The cumulative incidence of treatment failure was calculated using the predictive score developed by Zhang et al. (Model 1). Model 1 was applied to the group of 601 patients selected from the CML Observatory using the selection criteria described by Zhang et al. (A) and also to the same patients after their classification into two groups: first-line (1 L) imatinib (B) and first-line 2G-TKI (C). Then, the model was reconstructed using the procedure detailed by Zhang et al. (Supplementary Information) using the six key variables identified in their study (hemoglobin, blasts, age, sex, high-risk ACAs, spleen size) (Model 2). This new model was used to calculate the risk of failure in the whole cohort (D), and in the first-line imatinib (E) and first-line 2G-TKI groups (F). In Model 3, from the initial twelve candidate variables used by Zhang et al., four variables (sex, high-risk, leukocytosis, and comorbidities) were selected to optimize the model fit. This revised model was applied to the whole cohort (G), and to the first-line imatinib (H) and first-line 2G-TKI groups (I). In parallel, the ELTS score was calculated in the whole cohort (J), first-line imatinib group (K), and first-line 2G-TKI group (L). P-values were computed with the omnibus Gray test.
Recalibration of the score using the French cohort and the same six variables (Model 2)
Given the divergence in predictive performance between the French and Chinese cohorts, we recalculated the weights in the score formula using the same six baseline variables as Zhang et al. but using data from our French cohort (Model 2) (Fig. 2D–F, Table 2). This classified patients into low (n = 234/601, 39%), intermediate (n = 142/601; 24%) and high risk (225/601; 37%) (Supplementary Tables 1 and 2, Supplementary Fig. 2). Model 2 provided a more consistent stratification, with significant discrimination between the low- and intermediate-risk groups (p = 0.01) and the low- and high-risk groups (p < 10−⁵), regardless of the first-line TKI. However, the overall predictive performance remained inferior to that reported for the original Chinese cohort. Indeed, the hazard ratios for the intermediate-risk and high-risk groups remained lower than those reported by Zhang et al.: 1.5 (95% CI: 1.0–2.2, p = 0.039) vs. 5.4 for the intermediate-risk group and 2.1 (95% CI: 1.5–3.0, p < 0.001) vs. 12.1 for the high-risk group (Supplementary Fig. 1).
Using the twelve initial variables to recalculate the predictive score (Model 3)
These results prompted us to analyze the 12 covariates initially used by Zhang et al., based on the hypothesis that some covariates might carry a different weight in our cohort (Model 3) (Table 2).
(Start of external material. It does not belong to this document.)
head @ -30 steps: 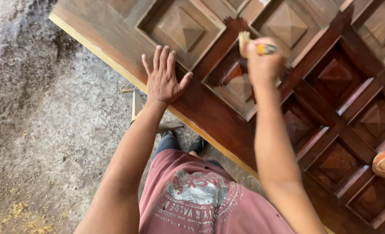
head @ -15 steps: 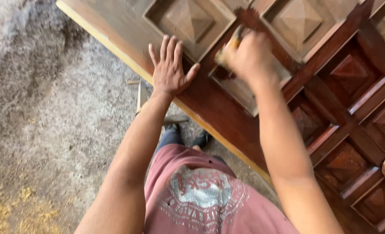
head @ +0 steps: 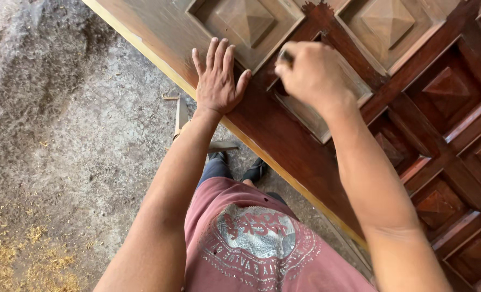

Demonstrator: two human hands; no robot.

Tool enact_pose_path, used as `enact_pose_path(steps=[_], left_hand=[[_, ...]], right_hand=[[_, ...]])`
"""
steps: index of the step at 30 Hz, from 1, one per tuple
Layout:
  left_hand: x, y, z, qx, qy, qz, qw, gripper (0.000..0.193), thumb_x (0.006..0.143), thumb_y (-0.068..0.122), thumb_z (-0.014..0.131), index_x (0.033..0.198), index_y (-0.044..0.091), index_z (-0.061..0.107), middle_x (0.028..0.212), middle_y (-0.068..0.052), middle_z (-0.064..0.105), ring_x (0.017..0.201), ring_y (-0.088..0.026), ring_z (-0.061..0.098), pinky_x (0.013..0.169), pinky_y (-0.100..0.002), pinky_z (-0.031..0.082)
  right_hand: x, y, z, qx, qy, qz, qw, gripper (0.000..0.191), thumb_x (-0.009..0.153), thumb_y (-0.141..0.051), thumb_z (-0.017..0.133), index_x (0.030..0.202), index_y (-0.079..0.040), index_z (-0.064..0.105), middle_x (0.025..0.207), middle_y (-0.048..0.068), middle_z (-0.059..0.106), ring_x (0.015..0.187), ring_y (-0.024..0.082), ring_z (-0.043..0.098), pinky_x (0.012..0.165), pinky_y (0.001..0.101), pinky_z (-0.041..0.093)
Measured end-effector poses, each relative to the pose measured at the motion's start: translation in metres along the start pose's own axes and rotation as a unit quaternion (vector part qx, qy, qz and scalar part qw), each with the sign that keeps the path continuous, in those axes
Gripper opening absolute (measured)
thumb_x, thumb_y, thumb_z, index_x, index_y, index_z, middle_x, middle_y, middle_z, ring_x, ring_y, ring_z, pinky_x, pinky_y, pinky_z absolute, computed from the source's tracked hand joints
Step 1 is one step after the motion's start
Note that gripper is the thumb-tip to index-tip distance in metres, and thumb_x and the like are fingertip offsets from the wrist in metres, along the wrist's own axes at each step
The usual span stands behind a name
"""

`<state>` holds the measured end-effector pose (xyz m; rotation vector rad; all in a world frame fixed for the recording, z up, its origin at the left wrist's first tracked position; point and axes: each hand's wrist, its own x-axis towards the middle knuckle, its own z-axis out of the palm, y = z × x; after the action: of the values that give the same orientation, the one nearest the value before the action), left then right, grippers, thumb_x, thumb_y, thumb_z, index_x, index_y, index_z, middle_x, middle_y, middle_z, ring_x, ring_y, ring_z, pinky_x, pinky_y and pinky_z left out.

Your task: The person holds a can of wood stain in one hand and uses a brush to apply stain onto a carved wooden door panel resting on supports. They brush the stain across the recessed panels and frame rails, moving around the door to coat different sections, and dip the brush back into the can.

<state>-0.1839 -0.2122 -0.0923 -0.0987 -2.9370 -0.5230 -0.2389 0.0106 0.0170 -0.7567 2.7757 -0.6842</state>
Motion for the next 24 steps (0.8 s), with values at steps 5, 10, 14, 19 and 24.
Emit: enact_pose_path(steps=[5, 10, 14, 19, 24], left_hand=[[0.000, 0.000, 0.000, -0.001, -0.010, -0.008, 1.000, 0.071, 0.106, 0.056, 0.049, 0.150, 0.000, 0.043, 0.161, -0.018, 0.038, 0.155, -0.035, 0.022, 0.123, -0.066, 0.003], [0.000, 0.003, -0.002, 0.017, -0.023, -0.007, 1.000, 0.076, 0.107, 0.060, 0.049, 0.151, -0.001, 0.042, 0.161, -0.020, 0.037, 0.155, -0.035, 0.021, 0.122, -0.066, 0.002], [0.002, 0.007, -0.003, 0.007, -0.023, -0.009, 1.000, 0.076, 0.103, 0.060, 0.051, 0.150, 0.001, 0.042, 0.161, -0.018, 0.037, 0.154, -0.036, 0.020, 0.122, -0.067, 0.002], [0.002, 0.007, -0.002, -0.005, -0.033, -0.018, 0.999, 0.077, 0.104, 0.060, 0.053, 0.151, 0.001, 0.042, 0.161, -0.018, 0.036, 0.155, -0.036, 0.020, 0.123, -0.066, 0.003], [0.001, 0.004, -0.001, 0.008, -0.024, -0.014, 1.000, 0.075, 0.103, 0.058, 0.055, 0.149, 0.000, 0.043, 0.159, -0.019, 0.037, 0.154, -0.036, 0.021, 0.121, -0.067, 0.003]], right_hand=[[-0.053, -0.001, -0.016, 0.074, -0.022, -0.015, 0.997, 0.006, 0.088, -0.015, 0.076, 0.089, -0.010, 0.076, 0.083, 0.008, 0.075, 0.076, 0.023, 0.072, 0.072, 0.0412, 0.058], [-0.062, 0.007, -0.009, 0.116, -0.025, 0.152, 0.981, 0.006, 0.097, -0.022, 0.074, 0.099, -0.018, 0.077, 0.080, 0.001, 0.074, 0.064, 0.016, 0.066, 0.057, 0.0367, 0.055], [-0.067, 0.026, 0.003, 0.154, -0.022, 0.127, 0.980, 0.005, 0.095, -0.017, 0.074, 0.097, -0.013, 0.076, 0.080, 0.004, 0.075, 0.069, 0.016, 0.069, 0.067, 0.0331, 0.057], [-0.096, 0.068, -0.010, 0.175, -0.132, 0.228, 0.949, 0.006, 0.088, -0.017, 0.075, 0.091, -0.013, 0.077, 0.091, 0.006, 0.078, 0.079, 0.016, 0.071, 0.073, 0.0341, 0.057], [-0.058, 0.052, 0.028, 0.160, 0.014, 0.126, 0.979, 0.010, 0.096, -0.022, 0.072, 0.092, -0.013, 0.075, 0.085, 0.006, 0.076, 0.074, 0.018, 0.072, 0.067, 0.0362, 0.059]])
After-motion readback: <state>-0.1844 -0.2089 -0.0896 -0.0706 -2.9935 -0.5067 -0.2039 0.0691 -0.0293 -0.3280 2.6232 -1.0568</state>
The results of the univariate analyses are provided in Supplementary Table 3. Using a stepwise variable selection for the Fine-Gray regression model, we identified four variables independently associated with the risk of therapeutic failure: sex and high-risk ACAs (like in the original study), as well as leukocytosis and presence of comorbidities, two additional factors not retained in the initial model by Zhang et al.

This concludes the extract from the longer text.